* _PROBLEM DETAILS_: Set down all of the data that follows word for word, without the images.

##############################

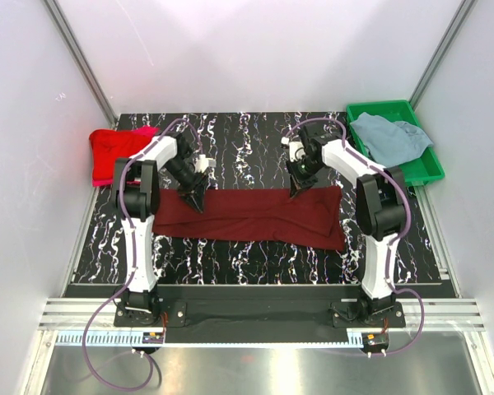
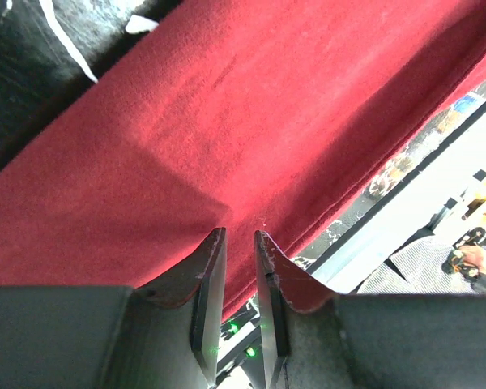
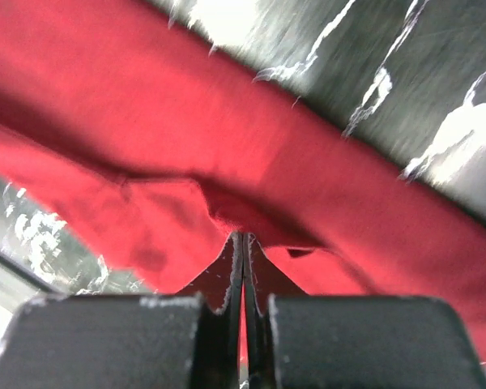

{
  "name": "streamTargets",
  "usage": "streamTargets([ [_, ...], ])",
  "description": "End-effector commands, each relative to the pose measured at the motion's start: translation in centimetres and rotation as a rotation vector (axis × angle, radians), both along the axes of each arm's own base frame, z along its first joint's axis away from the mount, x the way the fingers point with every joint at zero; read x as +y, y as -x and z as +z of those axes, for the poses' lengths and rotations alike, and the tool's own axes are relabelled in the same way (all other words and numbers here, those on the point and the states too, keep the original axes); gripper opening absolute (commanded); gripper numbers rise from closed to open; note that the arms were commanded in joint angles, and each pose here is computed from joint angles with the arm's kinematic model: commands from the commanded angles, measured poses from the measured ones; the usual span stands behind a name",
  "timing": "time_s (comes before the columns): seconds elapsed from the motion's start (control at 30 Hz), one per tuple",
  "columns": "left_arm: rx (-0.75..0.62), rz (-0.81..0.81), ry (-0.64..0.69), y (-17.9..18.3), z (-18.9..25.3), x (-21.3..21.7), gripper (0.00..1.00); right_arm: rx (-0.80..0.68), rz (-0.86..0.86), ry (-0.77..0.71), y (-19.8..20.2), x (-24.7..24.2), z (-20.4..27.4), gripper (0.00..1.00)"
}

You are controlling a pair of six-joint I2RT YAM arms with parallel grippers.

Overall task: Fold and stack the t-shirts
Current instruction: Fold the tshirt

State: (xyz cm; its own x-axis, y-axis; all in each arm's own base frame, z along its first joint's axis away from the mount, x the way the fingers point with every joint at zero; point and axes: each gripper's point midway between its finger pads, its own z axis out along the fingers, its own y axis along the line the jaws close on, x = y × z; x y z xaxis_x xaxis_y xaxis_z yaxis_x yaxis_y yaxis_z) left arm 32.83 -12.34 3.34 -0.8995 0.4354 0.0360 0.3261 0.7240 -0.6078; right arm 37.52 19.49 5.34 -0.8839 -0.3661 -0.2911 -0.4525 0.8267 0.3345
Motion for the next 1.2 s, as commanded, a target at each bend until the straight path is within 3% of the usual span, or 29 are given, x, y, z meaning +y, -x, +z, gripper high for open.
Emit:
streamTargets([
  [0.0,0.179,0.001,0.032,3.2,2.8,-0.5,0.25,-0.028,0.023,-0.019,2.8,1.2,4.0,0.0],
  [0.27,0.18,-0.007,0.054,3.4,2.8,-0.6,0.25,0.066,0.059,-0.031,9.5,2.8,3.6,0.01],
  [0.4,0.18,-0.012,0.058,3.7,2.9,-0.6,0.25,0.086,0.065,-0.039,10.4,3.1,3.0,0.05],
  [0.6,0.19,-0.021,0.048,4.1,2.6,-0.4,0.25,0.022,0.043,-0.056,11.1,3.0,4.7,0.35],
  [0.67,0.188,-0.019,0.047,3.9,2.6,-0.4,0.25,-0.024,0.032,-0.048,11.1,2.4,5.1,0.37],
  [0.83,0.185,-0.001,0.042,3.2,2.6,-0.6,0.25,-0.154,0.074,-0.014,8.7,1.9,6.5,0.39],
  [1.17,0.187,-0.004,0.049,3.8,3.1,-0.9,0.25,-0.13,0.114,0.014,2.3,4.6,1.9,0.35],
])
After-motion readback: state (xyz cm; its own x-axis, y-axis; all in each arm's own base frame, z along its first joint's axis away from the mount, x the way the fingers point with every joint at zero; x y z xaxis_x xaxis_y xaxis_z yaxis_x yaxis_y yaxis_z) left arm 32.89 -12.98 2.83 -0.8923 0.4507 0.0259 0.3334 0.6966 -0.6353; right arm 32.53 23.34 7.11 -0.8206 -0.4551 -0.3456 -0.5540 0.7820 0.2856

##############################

* _RESULT BELOW_:
{
  "name": "streamTargets",
  "usage": "streamTargets([ [_, ...], ])",
  "description": "End-effector commands, each relative to the pose measured at the motion's start: translation in centimetres and rotation as a rotation vector (axis × angle, radians), both along the axes of each arm's own base frame, z along its first joint's axis away from the mount, x the way the fingers point with every joint at zero; read x as +y, y as -x and z as +z of those axes, for the poses' lengths and rotations alike, and the tool's own axes are relabelled in the same way (all other words and numbers here, those on the point and the states too, keep the original axes); gripper opening absolute (commanded); gripper numbers rise from closed to open; note that the arms were commanded in joint angles, and each pose here is computed from joint angles with the arm's kinematic model: commands from the commanded angles, measured poses from the measured ones; the usual span stands behind a name",
  "timing": "time_s (comes before the columns): seconds elapsed from the motion's start (control at 30 Hz), one per tuple",
  "columns": "left_arm: rx (-0.75..0.62), rz (-0.81..0.81), ry (-0.64..0.69), y (-17.9..18.3), z (-18.9..25.3), x (-21.3..21.7), gripper (0.00..1.00); right_arm: rx (-0.80..0.68), rz (-0.86..0.86), ry (-0.77..0.71), y (-19.8..20.2), x (-24.7..24.2), z (-20.4..27.4), gripper (0.00..1.00)"
}

You are controlling a pair of six-joint I2RT YAM arms with parallel grippers.

Overall task: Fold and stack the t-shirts
Current instruction: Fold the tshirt

State: (xyz cm; its own x-axis, y-axis; all in each arm's own base frame, z along its first joint's axis away from the mount, x the way the fingers point with every joint at zero; point and axes: each gripper's point midway between its finger pads, its own z axis out along the fingers, its own y axis along the line the jaws close on, x = y × z; x y z xaxis_x xaxis_y xaxis_z yaxis_x yaxis_y yaxis_z) left arm 32.83 -12.34 3.34 -0.8995 0.4354 0.0360 0.3261 0.7240 -0.6078; right arm 37.52 19.49 5.34 -0.8839 -0.3661 -0.2911 -0.4525 0.8267 0.3345
Motion for the next 1.2 s, as commanded, a target at each bend until the straight path is within 3% of the usual span, or 29 are given, x, y, z meaning +y, -x, +z, gripper high for open.
Emit:
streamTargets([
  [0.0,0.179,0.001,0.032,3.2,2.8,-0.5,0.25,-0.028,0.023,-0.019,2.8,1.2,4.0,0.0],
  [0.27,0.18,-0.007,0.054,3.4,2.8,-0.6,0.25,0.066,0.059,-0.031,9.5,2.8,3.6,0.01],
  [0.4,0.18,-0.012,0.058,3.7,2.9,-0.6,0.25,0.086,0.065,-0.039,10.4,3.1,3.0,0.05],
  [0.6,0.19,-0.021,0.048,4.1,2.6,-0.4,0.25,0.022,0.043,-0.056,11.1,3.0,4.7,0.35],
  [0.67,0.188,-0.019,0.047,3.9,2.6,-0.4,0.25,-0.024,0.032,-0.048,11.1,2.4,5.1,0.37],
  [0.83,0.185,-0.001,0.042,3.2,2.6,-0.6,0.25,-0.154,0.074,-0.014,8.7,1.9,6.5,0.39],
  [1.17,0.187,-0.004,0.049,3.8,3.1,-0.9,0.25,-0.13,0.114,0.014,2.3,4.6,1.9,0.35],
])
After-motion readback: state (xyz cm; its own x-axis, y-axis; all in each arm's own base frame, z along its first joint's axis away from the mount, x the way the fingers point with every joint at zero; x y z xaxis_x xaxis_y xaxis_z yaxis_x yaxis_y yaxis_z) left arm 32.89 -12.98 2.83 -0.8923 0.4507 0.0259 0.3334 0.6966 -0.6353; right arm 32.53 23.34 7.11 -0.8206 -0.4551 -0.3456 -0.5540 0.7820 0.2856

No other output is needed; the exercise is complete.